NEW YORK – China will see its economic growth improve next year as industrial restructuring pays off, a New York-based business research group said Thursday.
China’s campaign to eliminate overcapacity has started to pay dividends and that will contribute a lot to the country’s economic improvement, said Erik Lundh, a senior economist at The Conference Board.
He added that more productivity growth in the country will be seen over the next decade, mitigating the impact of continued GDP deceleration.
The world will likely see an economic growth of 2.5 percent in 2020, and an average of 2.7 percent for the next decade, down from 3.3 percent from 2010 to 2019, according to the outlook report.

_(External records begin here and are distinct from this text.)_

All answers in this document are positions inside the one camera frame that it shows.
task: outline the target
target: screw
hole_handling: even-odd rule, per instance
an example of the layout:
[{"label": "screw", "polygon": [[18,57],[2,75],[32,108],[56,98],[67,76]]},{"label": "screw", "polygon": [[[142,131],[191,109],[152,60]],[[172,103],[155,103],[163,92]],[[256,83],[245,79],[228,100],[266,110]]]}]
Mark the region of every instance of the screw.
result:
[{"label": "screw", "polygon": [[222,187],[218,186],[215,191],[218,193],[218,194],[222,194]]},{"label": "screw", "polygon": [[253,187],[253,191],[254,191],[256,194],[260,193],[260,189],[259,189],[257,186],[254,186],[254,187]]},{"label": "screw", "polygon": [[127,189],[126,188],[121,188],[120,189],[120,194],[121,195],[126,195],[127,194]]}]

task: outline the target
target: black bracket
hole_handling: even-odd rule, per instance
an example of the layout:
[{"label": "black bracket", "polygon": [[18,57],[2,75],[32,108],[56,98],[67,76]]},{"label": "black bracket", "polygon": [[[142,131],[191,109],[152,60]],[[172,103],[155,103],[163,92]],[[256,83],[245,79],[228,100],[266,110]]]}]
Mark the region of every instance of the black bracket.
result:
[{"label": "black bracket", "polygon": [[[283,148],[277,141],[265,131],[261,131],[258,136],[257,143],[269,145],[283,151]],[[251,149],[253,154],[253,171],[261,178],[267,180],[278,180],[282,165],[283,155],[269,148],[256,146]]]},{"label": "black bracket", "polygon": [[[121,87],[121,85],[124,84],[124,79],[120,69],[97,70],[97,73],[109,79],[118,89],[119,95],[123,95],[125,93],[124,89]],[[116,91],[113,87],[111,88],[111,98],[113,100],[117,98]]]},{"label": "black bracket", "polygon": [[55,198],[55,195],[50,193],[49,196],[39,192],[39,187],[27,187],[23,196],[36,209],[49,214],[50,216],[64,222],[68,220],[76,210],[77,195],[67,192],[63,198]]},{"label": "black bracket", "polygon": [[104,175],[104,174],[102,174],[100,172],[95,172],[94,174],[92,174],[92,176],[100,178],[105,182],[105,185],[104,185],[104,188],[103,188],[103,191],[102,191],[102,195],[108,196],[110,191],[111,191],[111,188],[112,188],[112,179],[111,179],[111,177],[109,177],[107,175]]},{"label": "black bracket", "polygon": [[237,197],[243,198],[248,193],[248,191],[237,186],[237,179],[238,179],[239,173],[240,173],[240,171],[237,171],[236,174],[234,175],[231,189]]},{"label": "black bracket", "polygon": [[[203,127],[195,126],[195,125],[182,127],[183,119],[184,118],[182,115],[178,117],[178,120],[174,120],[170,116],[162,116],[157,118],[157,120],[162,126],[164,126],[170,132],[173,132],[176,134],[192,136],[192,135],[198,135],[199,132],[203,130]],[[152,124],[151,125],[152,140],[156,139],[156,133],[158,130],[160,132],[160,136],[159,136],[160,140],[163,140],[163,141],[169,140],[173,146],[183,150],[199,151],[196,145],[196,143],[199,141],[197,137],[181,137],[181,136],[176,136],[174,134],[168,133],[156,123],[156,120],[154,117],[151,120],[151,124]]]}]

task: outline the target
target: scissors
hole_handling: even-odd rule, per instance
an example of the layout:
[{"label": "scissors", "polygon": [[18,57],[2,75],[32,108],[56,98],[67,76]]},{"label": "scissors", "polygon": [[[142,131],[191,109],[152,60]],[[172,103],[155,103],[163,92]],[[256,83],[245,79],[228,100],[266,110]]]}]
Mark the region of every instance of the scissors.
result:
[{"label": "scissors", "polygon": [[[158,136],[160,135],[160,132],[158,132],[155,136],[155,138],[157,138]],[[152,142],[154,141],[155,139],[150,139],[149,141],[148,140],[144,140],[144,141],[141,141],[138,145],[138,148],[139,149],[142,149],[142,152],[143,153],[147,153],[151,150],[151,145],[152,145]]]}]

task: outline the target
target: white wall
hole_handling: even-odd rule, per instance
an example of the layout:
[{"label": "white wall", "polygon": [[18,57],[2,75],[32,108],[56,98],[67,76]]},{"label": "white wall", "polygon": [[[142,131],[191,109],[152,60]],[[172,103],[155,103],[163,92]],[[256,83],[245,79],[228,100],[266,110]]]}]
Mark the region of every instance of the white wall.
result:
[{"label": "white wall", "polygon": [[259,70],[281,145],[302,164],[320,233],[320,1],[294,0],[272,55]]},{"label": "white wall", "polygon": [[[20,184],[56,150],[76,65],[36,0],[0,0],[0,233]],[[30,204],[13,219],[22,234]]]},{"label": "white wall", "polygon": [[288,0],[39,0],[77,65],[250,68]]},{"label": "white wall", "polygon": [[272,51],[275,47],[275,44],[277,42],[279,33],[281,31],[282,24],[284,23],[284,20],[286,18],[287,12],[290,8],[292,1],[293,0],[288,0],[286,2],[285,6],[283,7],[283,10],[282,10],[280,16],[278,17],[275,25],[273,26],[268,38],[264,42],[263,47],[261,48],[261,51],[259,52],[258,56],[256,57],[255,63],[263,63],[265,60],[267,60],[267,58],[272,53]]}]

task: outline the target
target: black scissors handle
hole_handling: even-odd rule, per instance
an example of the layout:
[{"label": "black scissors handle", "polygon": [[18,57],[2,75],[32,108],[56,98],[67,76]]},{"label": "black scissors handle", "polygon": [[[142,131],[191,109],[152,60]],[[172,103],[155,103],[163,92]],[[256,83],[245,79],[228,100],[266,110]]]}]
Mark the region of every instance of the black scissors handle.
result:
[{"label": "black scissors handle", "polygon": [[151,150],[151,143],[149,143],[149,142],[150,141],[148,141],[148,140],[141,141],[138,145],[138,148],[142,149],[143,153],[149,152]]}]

“Even though recession fears are widespread, we expect some recovery in 2020 as China’s overcapacity problem is being addressed, supply chains are getting restructured, the risk of an escalation of trade disputes recedes, and productivity growth continues to recover,” said Bart van Ark, chief economist of the research group.
The 2020-2029 average for advanced economies is estimated at 1.9 percent while the trend projection for emerging markets and developing economies combined is 3.5 percent, said the report.
Key factors determining the long-term growth potential of the global economy include trends in labor supply and migration, adoption of digital technologies, distribution of income, and multiple pressures on the environment and productivity growth, said the research group.